Mitochondrial neurogastrointestinal encephalomyopathy (MNGIE) is an autosomal recessive human disease due to mutations in the thymidine phosphorylase (TP) gene. TP enzyme catalyzes the reversible phosphorolysis of thymidine to thymine and 2-deoxy-D-ribose 1-phosphate. We present evidence that thymidine metabolism is altered in MNGIE. TP activities in buffy coats were reduced drastically in all 27 MNGIE patients compared with 19 controls. All MNGIE patients had much higher plasma levels of thymidine than normal individuals and asymptomatic TP mutation carriers. In two patients, the renal clearance of thymidine was approximately 20% that of creatinine, and because hemodialysis demonstrated that thymidine is ultrafiltratable, most of the filtered thymidine is likely to be reabsorbed by the kidney.

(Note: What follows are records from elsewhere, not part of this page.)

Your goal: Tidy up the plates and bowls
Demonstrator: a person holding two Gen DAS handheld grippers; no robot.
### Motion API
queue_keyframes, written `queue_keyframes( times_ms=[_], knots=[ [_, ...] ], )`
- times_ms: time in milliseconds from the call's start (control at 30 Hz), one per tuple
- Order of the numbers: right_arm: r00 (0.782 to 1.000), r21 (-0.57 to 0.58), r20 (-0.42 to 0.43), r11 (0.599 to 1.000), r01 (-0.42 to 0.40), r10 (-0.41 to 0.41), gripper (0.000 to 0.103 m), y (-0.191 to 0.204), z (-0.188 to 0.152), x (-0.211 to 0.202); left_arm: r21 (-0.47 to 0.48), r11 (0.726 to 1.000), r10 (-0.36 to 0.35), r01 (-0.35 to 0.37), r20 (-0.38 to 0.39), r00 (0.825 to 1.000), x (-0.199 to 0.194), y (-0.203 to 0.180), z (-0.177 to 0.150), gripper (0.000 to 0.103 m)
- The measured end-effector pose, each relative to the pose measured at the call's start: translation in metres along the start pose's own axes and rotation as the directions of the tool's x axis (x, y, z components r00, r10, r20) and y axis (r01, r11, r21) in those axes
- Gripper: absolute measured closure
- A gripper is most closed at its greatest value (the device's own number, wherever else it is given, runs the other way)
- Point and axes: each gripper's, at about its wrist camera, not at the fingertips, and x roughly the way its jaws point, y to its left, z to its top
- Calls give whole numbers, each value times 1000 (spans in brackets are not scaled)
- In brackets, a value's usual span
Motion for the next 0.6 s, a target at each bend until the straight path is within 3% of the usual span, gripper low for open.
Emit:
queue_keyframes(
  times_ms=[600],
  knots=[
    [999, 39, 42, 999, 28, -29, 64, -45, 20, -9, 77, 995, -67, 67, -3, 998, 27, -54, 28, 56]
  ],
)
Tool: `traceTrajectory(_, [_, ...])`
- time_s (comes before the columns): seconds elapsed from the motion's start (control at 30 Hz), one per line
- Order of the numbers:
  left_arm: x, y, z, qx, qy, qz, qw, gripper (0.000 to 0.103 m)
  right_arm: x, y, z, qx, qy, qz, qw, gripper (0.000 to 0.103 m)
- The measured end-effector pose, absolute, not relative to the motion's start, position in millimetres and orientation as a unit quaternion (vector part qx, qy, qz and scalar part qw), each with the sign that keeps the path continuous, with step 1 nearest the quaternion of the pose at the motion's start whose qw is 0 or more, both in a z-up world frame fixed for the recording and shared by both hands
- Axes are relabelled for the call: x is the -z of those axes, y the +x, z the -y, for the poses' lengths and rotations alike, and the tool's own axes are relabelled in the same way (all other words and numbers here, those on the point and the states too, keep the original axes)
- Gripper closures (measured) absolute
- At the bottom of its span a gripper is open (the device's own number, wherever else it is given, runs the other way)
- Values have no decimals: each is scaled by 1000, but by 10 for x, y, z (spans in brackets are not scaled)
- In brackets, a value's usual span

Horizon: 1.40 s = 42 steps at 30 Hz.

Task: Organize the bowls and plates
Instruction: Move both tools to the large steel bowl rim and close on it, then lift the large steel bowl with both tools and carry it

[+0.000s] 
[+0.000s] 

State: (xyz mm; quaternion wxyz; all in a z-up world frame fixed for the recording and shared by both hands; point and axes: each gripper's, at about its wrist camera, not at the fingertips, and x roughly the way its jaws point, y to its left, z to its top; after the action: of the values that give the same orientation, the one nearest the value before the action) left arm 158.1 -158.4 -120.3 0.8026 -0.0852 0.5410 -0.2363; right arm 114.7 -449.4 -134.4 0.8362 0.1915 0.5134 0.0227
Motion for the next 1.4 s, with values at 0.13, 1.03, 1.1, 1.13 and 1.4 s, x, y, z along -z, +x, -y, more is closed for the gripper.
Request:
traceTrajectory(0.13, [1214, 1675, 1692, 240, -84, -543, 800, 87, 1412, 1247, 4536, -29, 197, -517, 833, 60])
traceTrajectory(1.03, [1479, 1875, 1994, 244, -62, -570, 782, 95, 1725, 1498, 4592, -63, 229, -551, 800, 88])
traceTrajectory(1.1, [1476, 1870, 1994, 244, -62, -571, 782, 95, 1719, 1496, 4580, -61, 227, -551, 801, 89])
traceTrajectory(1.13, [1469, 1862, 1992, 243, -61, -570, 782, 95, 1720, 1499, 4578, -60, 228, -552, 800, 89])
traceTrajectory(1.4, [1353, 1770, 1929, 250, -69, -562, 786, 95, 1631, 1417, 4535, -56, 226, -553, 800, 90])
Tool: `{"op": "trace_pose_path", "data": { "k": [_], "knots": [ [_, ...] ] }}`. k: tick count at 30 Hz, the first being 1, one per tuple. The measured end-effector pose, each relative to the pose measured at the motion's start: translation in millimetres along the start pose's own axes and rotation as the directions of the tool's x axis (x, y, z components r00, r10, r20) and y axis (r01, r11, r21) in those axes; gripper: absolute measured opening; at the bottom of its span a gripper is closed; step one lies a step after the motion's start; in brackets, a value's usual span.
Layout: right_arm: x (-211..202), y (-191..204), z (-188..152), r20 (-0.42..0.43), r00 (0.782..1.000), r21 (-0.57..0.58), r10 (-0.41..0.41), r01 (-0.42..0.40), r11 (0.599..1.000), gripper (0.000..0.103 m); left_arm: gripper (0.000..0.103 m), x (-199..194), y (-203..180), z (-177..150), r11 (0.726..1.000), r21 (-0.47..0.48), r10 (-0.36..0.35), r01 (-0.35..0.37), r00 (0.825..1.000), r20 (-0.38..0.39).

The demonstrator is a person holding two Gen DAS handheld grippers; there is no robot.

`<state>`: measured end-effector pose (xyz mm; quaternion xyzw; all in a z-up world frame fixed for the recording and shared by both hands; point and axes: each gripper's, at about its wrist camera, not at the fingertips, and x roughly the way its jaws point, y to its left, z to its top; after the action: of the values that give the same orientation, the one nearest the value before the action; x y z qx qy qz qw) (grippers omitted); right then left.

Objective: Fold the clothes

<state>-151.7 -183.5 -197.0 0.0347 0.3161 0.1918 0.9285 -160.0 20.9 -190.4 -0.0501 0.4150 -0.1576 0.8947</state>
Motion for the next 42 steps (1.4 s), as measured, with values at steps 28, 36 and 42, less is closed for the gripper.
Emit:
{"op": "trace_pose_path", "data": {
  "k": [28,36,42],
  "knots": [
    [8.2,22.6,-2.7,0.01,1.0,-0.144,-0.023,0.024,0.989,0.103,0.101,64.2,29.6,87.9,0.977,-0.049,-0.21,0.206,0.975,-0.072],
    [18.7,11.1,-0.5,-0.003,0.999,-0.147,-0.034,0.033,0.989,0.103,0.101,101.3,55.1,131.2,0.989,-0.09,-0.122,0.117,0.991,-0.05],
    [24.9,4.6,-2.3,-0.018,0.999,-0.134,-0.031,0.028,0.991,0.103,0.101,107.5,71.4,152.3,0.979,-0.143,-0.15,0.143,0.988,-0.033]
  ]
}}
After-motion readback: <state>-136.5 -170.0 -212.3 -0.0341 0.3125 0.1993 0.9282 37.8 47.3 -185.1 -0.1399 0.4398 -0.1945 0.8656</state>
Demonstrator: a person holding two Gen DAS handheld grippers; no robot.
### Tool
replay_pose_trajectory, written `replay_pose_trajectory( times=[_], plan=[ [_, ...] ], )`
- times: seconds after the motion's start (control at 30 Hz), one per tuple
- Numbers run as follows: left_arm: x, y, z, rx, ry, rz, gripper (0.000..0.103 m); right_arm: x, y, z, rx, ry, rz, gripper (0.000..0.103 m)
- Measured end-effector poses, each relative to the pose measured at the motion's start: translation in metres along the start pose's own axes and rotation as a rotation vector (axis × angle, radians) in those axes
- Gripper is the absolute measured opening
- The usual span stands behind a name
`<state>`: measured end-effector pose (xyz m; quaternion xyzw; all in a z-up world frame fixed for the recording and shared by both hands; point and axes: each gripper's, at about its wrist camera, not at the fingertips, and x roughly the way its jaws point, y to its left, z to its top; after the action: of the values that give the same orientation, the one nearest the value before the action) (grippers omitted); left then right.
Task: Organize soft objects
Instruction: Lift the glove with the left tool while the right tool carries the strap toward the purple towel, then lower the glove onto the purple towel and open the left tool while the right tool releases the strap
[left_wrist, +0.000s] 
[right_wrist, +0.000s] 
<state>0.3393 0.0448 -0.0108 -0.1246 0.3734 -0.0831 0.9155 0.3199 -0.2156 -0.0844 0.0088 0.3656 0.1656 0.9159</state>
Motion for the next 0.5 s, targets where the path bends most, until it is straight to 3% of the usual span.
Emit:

In vitro, fibroblasts from controls catabolized thymidine in medium; by contrast, MNGIE fibroblasts released thymidine. In MNGIE, severe impairment of TP enzyme activity leads to increased plasma thymidine. In patients who are suspected of having MNGIE, determination of TP activity in buffy coats and thymidine levels in plasma are diagnostic. We hypothesize that excess thymidine alters mitochondrial nucleoside and nucleotide pools leading to impaired mitochondrial DNA replication, repair, or both. Therapies to reduce thymidine levels may be beneficial to MNGIE patients.

PMID:
11733540
[PubMed - indexed for MEDLINE]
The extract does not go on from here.